Sans complaisance ni voyeurisme, cette pièce remet en lumière la tuerie antiféministe de 1989 à l’Université de Montréal interrogeant la violence sexiste systémique et l’impact qu’une telle tragédie a sur ceux qui restent.
Tout démarre avec la sidération de la mère qui éclate d’un rire dément « tu es devenu un monstre sans me le dire ». Puis vient le sentiment de culpabilité. Ce sont toujours les mères que l’on questionne, mais où sont les pères ? Celui-là cognait sa femme et a peut-être imprimé dans la tête de son fils la haine des femmes et de leur corps. Le fils insulte sa sœur qu’il traite de « pute », de « connasse ». Un jour il est entré à l’Université, a séparé les élèves en deux groupes, a fait sortir les garçons, a proclamé « Vous avez détruit ma vie vous les féministes » et a massacré les filles.
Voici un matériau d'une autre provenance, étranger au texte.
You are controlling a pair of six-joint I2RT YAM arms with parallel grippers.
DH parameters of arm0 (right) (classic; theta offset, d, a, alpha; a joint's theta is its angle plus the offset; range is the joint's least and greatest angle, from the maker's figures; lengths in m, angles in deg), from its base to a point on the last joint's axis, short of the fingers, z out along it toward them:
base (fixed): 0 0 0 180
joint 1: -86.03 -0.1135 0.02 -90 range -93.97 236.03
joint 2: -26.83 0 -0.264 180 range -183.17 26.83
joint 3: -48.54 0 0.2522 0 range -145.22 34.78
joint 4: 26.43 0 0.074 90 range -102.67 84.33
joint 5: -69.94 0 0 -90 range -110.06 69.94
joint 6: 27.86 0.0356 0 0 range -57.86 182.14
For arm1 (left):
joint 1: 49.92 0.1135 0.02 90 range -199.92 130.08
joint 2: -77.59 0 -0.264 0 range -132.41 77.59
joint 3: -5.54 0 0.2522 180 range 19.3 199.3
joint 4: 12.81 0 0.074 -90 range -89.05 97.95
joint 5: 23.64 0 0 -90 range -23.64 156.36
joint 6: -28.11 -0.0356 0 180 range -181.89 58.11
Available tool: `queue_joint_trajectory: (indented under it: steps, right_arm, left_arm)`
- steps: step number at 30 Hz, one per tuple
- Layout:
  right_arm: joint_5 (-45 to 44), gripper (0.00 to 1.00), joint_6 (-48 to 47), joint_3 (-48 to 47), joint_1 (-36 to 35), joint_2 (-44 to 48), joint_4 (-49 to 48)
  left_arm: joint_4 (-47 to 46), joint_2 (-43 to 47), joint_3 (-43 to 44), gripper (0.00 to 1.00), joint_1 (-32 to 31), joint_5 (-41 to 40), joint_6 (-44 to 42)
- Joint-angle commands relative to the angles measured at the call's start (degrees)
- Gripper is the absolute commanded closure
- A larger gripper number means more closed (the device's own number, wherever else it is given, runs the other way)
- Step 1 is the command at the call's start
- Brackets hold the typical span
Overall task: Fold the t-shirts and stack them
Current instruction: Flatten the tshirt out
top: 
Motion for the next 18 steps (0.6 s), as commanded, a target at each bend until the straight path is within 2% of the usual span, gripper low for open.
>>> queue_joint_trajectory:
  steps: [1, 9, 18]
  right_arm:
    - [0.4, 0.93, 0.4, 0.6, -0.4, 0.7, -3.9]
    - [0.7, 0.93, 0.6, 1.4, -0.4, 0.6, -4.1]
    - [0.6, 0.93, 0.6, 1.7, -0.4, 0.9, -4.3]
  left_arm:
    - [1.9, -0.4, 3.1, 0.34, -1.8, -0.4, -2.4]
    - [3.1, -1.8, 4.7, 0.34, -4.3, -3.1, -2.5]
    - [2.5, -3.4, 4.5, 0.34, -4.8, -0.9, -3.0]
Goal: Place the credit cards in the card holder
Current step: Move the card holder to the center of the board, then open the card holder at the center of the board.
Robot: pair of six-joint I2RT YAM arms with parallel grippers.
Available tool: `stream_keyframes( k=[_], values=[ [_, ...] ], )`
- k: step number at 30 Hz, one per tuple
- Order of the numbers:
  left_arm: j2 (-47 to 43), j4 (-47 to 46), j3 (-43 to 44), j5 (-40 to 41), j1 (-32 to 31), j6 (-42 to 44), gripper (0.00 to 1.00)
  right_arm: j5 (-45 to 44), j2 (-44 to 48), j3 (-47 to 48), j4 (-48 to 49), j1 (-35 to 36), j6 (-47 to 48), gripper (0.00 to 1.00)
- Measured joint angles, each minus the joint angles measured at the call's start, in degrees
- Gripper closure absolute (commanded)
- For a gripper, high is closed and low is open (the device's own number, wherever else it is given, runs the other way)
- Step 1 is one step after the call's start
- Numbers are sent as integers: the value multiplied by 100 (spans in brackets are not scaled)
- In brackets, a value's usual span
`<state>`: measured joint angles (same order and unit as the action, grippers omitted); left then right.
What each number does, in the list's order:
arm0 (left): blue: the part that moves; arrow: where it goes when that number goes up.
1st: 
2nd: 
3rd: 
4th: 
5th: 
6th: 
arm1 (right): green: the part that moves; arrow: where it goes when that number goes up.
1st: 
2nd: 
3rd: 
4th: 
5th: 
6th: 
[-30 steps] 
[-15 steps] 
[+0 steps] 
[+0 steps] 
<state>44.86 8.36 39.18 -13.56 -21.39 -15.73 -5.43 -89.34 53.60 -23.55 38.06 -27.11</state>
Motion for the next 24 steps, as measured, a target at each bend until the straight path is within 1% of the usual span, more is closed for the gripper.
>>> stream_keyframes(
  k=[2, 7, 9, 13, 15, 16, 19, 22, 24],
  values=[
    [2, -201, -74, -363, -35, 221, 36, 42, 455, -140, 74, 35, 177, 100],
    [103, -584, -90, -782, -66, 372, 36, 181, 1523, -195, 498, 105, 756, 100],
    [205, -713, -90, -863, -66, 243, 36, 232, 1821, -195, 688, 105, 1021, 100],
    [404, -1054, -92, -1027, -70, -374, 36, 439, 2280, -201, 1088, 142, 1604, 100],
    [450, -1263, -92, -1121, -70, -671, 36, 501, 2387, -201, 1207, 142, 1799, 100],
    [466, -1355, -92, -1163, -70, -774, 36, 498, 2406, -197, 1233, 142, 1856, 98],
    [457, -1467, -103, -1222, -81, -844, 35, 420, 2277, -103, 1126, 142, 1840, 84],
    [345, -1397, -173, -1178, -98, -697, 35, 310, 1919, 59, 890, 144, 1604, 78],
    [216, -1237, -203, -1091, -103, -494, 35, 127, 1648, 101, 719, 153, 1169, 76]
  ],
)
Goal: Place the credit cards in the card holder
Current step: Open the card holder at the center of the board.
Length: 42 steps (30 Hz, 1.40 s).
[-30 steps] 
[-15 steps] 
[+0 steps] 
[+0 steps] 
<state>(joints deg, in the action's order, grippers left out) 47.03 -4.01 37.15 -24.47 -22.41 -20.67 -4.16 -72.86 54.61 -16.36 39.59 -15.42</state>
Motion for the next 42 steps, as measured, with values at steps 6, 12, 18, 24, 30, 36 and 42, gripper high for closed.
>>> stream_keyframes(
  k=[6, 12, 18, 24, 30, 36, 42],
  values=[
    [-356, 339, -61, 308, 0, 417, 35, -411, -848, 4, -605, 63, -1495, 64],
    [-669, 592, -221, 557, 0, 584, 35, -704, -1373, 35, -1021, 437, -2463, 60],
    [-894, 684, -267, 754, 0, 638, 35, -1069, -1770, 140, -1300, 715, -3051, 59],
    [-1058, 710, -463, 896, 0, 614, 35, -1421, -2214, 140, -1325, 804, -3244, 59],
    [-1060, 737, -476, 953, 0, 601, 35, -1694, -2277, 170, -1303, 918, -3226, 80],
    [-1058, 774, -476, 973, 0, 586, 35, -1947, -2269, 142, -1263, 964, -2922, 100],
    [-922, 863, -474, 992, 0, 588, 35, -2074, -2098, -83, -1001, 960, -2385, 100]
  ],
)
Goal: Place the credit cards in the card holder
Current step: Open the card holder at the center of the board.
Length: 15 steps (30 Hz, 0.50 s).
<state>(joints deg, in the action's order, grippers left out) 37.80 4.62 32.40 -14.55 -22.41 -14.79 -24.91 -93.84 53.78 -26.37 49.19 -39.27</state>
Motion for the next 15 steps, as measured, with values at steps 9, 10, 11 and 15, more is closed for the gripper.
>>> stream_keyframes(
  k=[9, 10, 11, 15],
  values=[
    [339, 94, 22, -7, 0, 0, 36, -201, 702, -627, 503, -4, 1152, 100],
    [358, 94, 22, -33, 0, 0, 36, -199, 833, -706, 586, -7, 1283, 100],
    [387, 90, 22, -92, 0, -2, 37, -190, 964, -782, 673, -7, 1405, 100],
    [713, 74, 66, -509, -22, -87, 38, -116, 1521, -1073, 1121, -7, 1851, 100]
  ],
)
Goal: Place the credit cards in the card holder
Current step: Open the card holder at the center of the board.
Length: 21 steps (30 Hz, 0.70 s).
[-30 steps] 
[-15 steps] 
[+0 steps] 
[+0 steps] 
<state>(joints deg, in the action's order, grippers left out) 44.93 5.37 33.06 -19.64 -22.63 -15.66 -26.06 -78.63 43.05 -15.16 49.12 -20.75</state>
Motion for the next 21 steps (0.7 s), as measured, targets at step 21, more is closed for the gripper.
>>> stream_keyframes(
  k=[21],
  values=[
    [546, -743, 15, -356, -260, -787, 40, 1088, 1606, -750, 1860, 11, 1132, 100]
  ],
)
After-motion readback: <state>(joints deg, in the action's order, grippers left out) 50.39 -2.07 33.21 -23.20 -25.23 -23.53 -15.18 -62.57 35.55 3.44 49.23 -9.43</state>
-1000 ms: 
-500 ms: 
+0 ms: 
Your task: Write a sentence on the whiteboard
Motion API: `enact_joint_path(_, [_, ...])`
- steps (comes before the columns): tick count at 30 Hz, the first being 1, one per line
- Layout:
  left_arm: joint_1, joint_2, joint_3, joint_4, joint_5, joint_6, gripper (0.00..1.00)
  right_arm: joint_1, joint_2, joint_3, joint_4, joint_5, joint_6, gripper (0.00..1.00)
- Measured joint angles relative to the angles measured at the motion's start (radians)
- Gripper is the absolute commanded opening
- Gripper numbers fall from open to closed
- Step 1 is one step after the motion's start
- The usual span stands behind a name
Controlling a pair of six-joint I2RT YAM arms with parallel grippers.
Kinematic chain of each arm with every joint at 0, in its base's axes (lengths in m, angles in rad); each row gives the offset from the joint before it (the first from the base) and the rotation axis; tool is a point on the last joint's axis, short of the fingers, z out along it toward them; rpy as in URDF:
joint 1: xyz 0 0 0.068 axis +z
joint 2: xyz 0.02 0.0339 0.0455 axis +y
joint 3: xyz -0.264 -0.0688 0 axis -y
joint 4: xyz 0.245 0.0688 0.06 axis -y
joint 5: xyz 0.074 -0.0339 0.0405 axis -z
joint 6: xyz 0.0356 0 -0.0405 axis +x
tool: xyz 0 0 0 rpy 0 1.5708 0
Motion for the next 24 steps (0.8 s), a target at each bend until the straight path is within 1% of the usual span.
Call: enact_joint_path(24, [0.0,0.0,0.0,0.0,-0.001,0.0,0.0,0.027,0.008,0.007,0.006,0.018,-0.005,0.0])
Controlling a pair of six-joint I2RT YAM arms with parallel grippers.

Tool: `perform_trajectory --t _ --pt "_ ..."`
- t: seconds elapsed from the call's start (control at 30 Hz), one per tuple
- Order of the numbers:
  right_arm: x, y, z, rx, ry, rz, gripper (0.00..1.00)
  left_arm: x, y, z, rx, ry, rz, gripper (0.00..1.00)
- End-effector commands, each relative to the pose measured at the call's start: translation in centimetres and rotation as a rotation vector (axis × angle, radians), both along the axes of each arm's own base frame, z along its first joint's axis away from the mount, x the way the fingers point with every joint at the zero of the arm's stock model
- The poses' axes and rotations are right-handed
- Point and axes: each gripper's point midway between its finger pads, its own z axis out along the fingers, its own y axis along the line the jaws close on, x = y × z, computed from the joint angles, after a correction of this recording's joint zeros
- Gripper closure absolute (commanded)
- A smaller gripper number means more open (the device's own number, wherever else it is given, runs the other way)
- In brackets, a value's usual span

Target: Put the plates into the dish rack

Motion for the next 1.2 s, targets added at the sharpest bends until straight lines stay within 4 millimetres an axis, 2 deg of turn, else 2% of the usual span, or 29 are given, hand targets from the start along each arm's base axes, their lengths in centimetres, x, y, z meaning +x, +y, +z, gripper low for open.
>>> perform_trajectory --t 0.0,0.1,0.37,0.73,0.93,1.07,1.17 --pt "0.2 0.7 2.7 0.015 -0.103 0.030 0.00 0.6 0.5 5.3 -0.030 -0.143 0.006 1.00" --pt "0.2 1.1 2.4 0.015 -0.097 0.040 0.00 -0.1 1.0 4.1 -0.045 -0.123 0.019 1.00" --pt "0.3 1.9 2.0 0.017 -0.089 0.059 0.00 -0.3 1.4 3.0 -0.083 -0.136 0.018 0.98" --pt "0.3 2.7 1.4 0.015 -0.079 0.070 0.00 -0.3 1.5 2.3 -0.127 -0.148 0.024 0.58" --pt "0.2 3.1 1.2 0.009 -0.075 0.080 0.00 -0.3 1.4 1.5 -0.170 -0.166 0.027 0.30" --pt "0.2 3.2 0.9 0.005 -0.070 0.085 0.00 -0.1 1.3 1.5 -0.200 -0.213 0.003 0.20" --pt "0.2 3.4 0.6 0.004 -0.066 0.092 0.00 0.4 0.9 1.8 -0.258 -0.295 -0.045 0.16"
Que reste-t-il après cela ? La sœur a fui dans la drogue et en est morte. La mère est détruite.
Le texte de Claire Bosse-Platière s’intéresse à la question de la mémoire de la tuerie. Une fille lit le carnet du prof qui était sorti et n’a pas pu ensuite résister au sentiment de culpabilité. Elle s’interroge sur l’après, ces masculinistes qui admirent le tueur et ces politiques qui instrumentalisent la tuerie avec un discours sécuritaire : « Armons les policiers, les gardiens des écoles des stades. Apprenons à nos enfants à se défendre ». Et ce tueur, monstre ou humain ?
La scène est nue. Tout se joue grâce aux lumières qui éclairent un personnage ou l’autre. La fille démarre la lecture de la lettre de son frère mais l’éclairage la quitte pour aller sur lui qui poursuit la lecture dans une lumière rouge qui annonce le sang qu’il va verser. Les filles accroupies à terre forment un groupe terrorisé dont l’une a le courage de se lever pour interroger en vain ce tueur qui n’est plus qu’un bloc de haine. Parmi les comédiens et comédiennes (Salomé Benchimol, Paul Delbreil ou Matthew Luret, Claire Bosse-Platière ou Élisa Habibi, Fanny Kervarec, Gwenaëlle Martin, Emma Prin et Nadège Rigault) on relève surtout Paul Delbreil impressionnant de froideur dans le rôle du tueur et Claire Bosse-Platière dans celui de la mère déchirée qui ne peut s’empêcher d’aimer son fils et de haïr le monstre.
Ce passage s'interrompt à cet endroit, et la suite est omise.